After the forum, when asked if she cared to clarify her statement, Cramer told the Port Huron Times Herald that: ‘Husband and wife need to be the same race. Same thing with kids. That’s how it’s been from the beginning of, how can I say, when God created the heaven and the earth. He created Adam and Eve at the same time.’


She added that ‘as far as me being against blacks, no I’m not’.
Other candidates at the forum were deeply troubled by Cramer’s statement about keeping the city ‘a white community as much as possible’.
‘Just checking the calendar here and making sure it’s still 2019,’ candidate Mike Deising said after Cramer spoke.
Council member Paul Wessel said anyone who makes it to Marysville should be allowed to live there.

‘I don’t even know that I can talk yet, I’m so upset and shocked,’ Hayman told Cramer, adding, ‘So basically, what you’ve said is that my father and his family had no business to be in this community.’
‘My son-in-law is a black man and I have bi-racial grandchildren,’ Hayman said. ‘And I take this very personally what you’ve said, and I know that there’s nothing I can say that’s going to change your mind. … We just need to have more kindness — that’s it.’
In response to Hayman’s statements about her biracial family, Cramer told the Port Huron Times Herald that ‘What Kathy Hayman doesn’t know is that her family is in the wrong.’
Recent demographic data indicates that 2.76 per cent of Marysville’s population is mixed race.
Mayor Dan Damman said in a statement after the forum that Cramer’s ‘racist comments’ were ‘as vile as they were jaw-dropping”
‘Mrs Cramer’s disturbing and disgusting ideology is flatly rejected by me, our entire City Council, all of city administration, and our employees,’ Damman said in the statement.

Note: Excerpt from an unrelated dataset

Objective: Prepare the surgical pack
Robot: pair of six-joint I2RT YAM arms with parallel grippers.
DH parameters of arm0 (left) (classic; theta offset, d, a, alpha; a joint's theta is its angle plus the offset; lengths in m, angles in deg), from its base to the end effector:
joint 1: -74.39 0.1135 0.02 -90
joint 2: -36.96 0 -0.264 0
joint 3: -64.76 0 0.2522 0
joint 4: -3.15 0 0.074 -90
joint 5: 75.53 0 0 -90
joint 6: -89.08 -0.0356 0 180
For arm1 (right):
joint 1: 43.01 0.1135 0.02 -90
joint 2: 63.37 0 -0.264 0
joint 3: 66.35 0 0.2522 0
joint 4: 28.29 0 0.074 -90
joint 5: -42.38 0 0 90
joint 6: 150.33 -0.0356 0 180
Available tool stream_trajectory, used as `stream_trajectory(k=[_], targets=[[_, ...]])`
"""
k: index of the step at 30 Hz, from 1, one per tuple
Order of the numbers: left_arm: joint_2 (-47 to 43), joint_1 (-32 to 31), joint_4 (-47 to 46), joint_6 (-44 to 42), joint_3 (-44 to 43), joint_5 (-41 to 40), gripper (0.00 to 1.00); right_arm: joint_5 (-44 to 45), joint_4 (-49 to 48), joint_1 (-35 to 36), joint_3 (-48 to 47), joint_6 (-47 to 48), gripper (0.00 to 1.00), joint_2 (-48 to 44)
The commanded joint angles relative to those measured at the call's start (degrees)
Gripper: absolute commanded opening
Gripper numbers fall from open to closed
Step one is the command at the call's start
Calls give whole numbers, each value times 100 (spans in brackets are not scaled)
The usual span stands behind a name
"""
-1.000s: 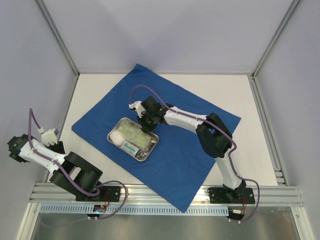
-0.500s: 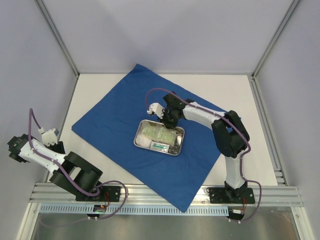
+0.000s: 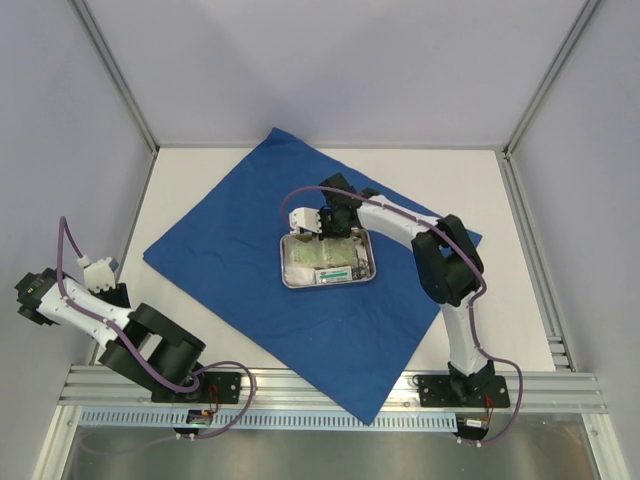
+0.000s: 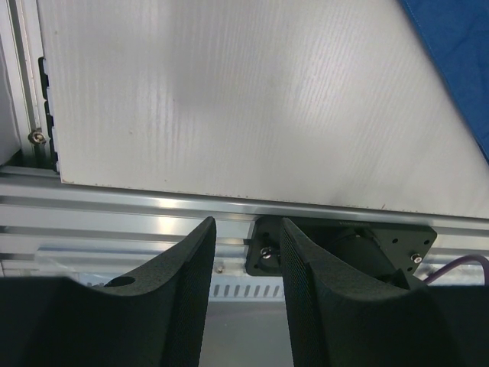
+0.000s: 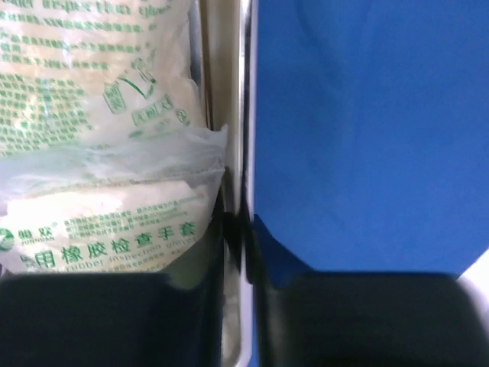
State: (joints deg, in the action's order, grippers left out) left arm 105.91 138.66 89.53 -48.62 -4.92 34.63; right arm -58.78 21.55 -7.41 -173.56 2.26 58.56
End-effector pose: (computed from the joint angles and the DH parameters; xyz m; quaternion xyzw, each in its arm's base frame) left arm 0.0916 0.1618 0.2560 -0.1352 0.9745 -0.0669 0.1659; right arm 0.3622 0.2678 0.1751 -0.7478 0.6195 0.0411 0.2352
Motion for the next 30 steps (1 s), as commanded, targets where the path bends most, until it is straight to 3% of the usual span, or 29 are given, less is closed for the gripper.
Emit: stream_trajectory(k=[1,3,4,10,23,26,27,30], targets=[[-39,24,59,-108,-68,49,48,940,-724,167,-129,1273,20,410],[-39,33,68,-108,-68,49,48,1106,-944,167,-156,1195,33,385],[-48,24,68,-116,-59,49,48,1151,-1040,176,-113,1151,45,332],[-118,24,147,-178,-42,137,48,1467,-2183,176,617,1080,62,-606],[-215,-46,340,-178,-33,409,49,1292,-2131,36,890,703,63,-2032],[-250,-414,332,58,-7,348,49,1230,-2219,-140,916,-314,64,-2410],[-311,-563,314,146,46,331,49,1265,-2236,-210,916,-1039,66,-2576],[-504,-1415,121,656,177,199,52,1756,-2035,-631,916,-2466,69,-2823]])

Cramer is said to have moved to Marysville within the last 10 years and never previously served on the city’s council before.
Cramer told the Port Huron Herald Times in early August that she is interested in representing the concerns of the ‘good size population’ of senior citizens in the community.
In 2016, Marysville’s median household income was estimated to be about $61,400, with median home values being about $133,200. An estimated 9.2 per cent of the city’s residents were said to be living in poverty.
Comparatively, nearby Detroit’s 2016 estimated median household income was said to be $28,099, while home values were $43,500. An estimated 35.7 per cent of the city’s population is said to be living in poverty.